Disconnecting from technology is about changing behaviors, she said. Parents can lead the way by setting parameters for technology use, she said. Meal times, for example, should be about conversation with no devices allowed, Haiis said.
"We need to live in the moment of being-ness instead of doing-ness," she stated.
Setting parameters is especially important for the younger generation, because technology use is having a unique effect on the developing brains of children and teenagers, Haiis noted. Those effects could lead to negative economic and social impacts in terms of decreased literacy rates and a lack of social skills needed in business and interpersonal relationships, according to research presented on Columbia University’s website, http://bit.ly/1TY8S4N. A University of California at Los Angeles neuroscientist has even identified a "brain gap" developing between adults and children whose brains function, socialize and interact in different ways due to the use of technology, according to information on the website.
Haiis said she knows of a private school in New York City that is trying to minimize that gap by not allowing students to use technology in the classroom until fourth grade.

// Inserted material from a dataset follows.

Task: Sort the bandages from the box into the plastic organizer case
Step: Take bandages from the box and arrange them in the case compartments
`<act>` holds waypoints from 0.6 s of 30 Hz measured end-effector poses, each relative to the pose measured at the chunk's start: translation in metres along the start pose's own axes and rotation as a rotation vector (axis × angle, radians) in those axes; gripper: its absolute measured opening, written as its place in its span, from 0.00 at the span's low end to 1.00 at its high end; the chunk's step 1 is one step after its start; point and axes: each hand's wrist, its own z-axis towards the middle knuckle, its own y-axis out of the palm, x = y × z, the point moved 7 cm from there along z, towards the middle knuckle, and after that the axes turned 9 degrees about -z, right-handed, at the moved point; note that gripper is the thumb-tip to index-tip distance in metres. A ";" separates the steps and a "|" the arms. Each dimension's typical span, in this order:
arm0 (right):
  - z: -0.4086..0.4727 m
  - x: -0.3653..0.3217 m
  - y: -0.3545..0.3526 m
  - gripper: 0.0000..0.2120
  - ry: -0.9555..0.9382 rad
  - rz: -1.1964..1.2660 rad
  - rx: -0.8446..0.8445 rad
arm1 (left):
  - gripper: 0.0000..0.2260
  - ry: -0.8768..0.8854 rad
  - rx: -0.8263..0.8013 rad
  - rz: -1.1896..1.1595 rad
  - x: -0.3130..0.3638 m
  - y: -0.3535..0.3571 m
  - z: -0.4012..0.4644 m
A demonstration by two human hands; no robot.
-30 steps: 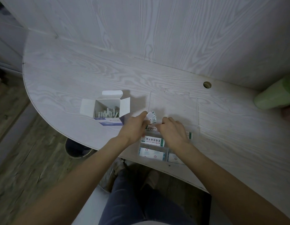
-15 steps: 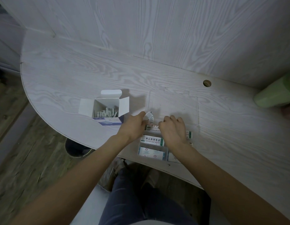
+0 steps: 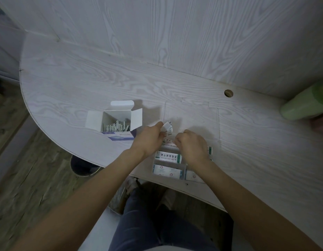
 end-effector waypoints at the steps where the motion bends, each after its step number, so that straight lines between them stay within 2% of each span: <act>1: -0.002 0.011 -0.004 0.10 0.065 0.079 0.012 | 0.08 0.011 -0.002 -0.005 0.001 0.000 -0.001; 4: -0.008 0.039 -0.013 0.11 0.211 0.205 -0.017 | 0.07 0.019 -0.020 0.000 0.003 0.003 -0.004; 11: -0.010 0.029 0.008 0.18 0.247 0.663 -0.388 | 0.09 -0.016 -0.050 0.062 0.002 0.009 0.001; 13: -0.013 0.024 0.009 0.16 0.268 0.706 -0.444 | 0.10 -0.023 -0.054 0.085 0.001 0.009 0.001; 16: -0.014 0.020 0.008 0.07 0.323 0.745 -0.517 | 0.10 -0.021 -0.058 0.101 -0.002 0.008 0.002; 18: -0.013 0.018 0.007 0.11 0.353 0.770 -0.549 | 0.10 -0.027 -0.062 0.091 -0.004 0.007 0.001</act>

"Before, we’d say, ‘Isn’t that cute, the 9-month-old can work an iPad,’ and now we are looking at that and saying no, no," she added. "We are changing the brain too much. We are changing the way children think, changing the way they create."
Helping families find other outlets for their children is necessary so they can develop the creativity they will need in the future, she said, since not all careers are digitally based. She advises families to read books online half the time as well as taking a "digital detox" day where no one uses any devices, Haiis added. Research has shown that when a child holds a physical book and reads it and turn its pages, the brain delves deeper into that creative place of the brain to imagine what settings or characters look like, she said.
"I’m not anti-technology," she said. "Technology, like everything, has its place. But when you’re taking your phone and sitting on the toilet, or you have it under your pillow so if it vibrates you can be awakened to see what the next picture on somebody’s mind is, you’ve crossed over to the other side and you need to reign it in. … It’s changing the way we think, eat, sleep."